**WORK TO BE COMPLETED:** Scan the listing below and copy each line holding the word "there".

**********

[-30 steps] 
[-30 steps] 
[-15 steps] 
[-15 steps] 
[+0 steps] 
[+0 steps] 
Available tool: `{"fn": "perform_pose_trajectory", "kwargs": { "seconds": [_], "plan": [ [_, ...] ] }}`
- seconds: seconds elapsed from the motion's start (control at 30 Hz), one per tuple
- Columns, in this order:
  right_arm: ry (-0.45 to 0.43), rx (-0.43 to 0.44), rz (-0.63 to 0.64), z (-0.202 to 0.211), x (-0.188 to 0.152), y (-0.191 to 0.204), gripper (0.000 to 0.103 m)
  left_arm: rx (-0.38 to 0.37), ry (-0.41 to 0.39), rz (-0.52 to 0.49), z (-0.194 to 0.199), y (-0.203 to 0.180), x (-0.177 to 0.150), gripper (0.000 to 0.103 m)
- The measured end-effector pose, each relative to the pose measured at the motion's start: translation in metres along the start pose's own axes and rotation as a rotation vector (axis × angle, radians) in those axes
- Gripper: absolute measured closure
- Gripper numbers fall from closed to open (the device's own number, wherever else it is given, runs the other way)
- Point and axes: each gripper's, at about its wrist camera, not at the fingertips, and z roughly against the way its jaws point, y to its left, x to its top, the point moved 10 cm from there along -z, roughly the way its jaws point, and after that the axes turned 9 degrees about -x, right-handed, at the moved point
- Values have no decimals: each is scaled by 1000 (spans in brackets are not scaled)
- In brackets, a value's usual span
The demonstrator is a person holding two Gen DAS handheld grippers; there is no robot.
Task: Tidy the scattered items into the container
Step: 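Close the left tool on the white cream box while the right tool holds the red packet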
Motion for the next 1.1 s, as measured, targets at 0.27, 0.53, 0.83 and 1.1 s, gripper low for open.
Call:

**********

**TASK ANSWER:**
- Point and axes: each gripper's, at about its wrist camera, not at the fingertips, and z roughly against the way its jaws point, y to its left, x to its top, the point moved 10 cm from there along -z, roughly the way its jaws point, and after that the axes turned 9 degrees about -x, right-handed, at the moved point
The demonstrator is a person holding two Gen DAS handheld grippers; there is no robot.

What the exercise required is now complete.